Lecco (Lècch) - Mentre a Roma il Pd salvava Azzolini dall'arresto, mercoledì, il Pd locale, ovvero la longa manus dei suoi sindaci, affossava l'esito del referendum sull'acqua pubblica, almeno per quanto riguarda la sua applicazione lecchese. 54 primi cittadini hanno offerto il servizio idrico per i prossimi 20 anni a Lario reti holding, società priva dei requisiti di legge.

DESIDERATA. Il voto, alle 20.30 in Sala Ticozzi a Lecco, ha visto solo 9 sindaci rifiutare di adeguarsi ai desiderata piddini: Cernusco, Merate, Oggiono, Ello, Santa Maria Hoè, Ballabio, Torre De Busi, Sueglio e Barzio, che hanno votato contro. Astenuti Olginate, Cremeno, Monticello, Molteno e Colico.

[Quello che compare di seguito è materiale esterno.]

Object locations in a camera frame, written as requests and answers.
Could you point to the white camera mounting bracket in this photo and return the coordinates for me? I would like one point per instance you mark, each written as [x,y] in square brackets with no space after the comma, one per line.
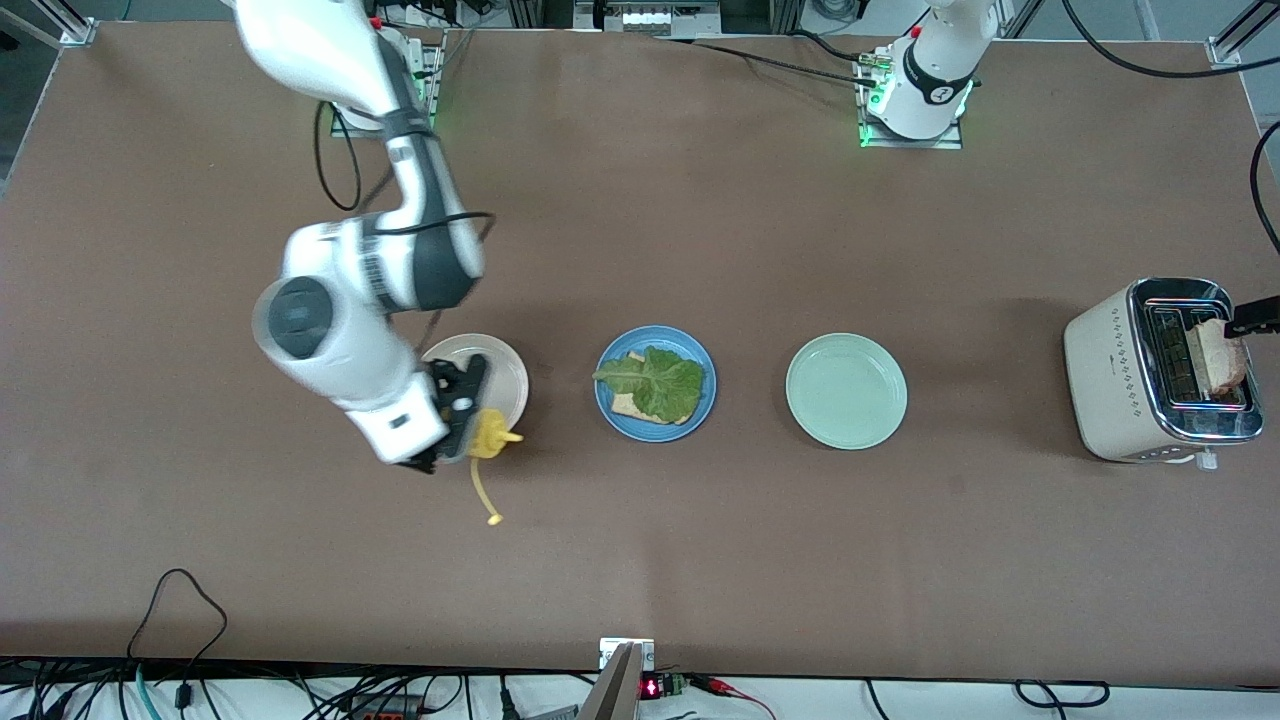
[612,650]

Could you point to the beige round plate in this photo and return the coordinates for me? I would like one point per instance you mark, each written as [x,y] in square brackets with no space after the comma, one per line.
[503,365]

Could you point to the yellow mustard squeeze bottle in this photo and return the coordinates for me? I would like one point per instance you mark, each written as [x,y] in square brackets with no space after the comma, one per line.
[492,435]

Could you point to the cream chrome toaster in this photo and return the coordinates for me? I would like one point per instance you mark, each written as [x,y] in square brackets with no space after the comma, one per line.
[1110,380]

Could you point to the light green round plate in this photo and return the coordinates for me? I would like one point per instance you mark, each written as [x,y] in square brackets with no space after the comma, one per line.
[846,391]

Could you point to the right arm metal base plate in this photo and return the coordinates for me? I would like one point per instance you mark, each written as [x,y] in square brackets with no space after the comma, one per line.
[432,100]

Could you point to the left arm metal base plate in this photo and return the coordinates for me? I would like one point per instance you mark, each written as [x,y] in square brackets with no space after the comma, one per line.
[955,140]

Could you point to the black power strip red switch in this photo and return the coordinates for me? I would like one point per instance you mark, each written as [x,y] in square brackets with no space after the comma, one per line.
[380,712]

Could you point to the red display electronics module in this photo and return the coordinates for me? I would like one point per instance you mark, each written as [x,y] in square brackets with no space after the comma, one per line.
[650,688]

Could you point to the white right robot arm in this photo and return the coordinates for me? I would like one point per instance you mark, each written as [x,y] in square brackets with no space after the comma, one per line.
[330,330]

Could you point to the toasted bread slice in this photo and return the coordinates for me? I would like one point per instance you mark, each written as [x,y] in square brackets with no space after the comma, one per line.
[1215,365]
[622,404]

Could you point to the blue round plate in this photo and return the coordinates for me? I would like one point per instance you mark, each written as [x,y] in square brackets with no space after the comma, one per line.
[656,433]

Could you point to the green lettuce leaf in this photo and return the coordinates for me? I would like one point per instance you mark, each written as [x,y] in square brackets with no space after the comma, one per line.
[665,385]

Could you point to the grey metal camera bar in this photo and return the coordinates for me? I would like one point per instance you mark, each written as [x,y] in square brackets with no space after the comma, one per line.
[612,695]

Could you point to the aluminium frame corner profile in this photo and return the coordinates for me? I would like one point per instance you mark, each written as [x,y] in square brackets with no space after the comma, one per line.
[1235,40]
[75,30]

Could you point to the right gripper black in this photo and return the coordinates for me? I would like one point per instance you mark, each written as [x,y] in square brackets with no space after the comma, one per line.
[422,463]

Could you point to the white power strip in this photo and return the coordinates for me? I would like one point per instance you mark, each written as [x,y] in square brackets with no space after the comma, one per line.
[655,18]

L'ATTO DI FEDE. La situazione era stata denunciata, alla vigilia del voto, dal segretario provinciale del Carroccio. «Ai sindaci - ha dichiarato Flavio Nogara - con la richiesta di affidare il servizio idrico a Lario reti holding viene richiesto un atto di fede al Pd, la Lega Nord chiede al contrario un atto di responsabilità nei confronti dei cittadini, che in questi ultimi 6 anni hanno già subito l’aumento del 280% delle tariffe dell’acqua, non votando questa delibera palesemente contraria alla normativa, considerato che la Corte dei Conti si è già espressa senza mezzi termini indicando che l'affidamento ha effetto su una società che abbia i requisiti al momento delle candidatura e non dopo».

CONTROLLO. «L'acqua è un bene prezioso, ma è e deve restare un bene pubblico, sotto il diretto controllo dei Comuni, non un business privato!», ha detto Flavio Nogara. ammonimento rimasto lettera morta, al pari della sentenza della Corte dei Conti del 22 aprile 2015 dove si sottolinea che “la legittimità dell'affidamento del servizio va valutata con riferimento allo stato di fatto e di diritto esistente al momento dell'adozione del provvedimento”; e quindi  al momento dell'affidamento “devono sussistere tutti i requisiti e presupposti legittimanti l'affidamento diretto"; ne discende che una modifica di uno statuto societario, intervenuta successivamente, “quand’anche dovesse configurare un’integrazione della forma di controllo consentita agli enti, non sarebbe valutabile ai fini di ritenere integrato il requisito mancante”. Sulla base di questa sentenza e di una consolidata giurisprudenza, potrebbe non bastare la promessa di Lrh di sanare in futuro le proprie inadeguatezze.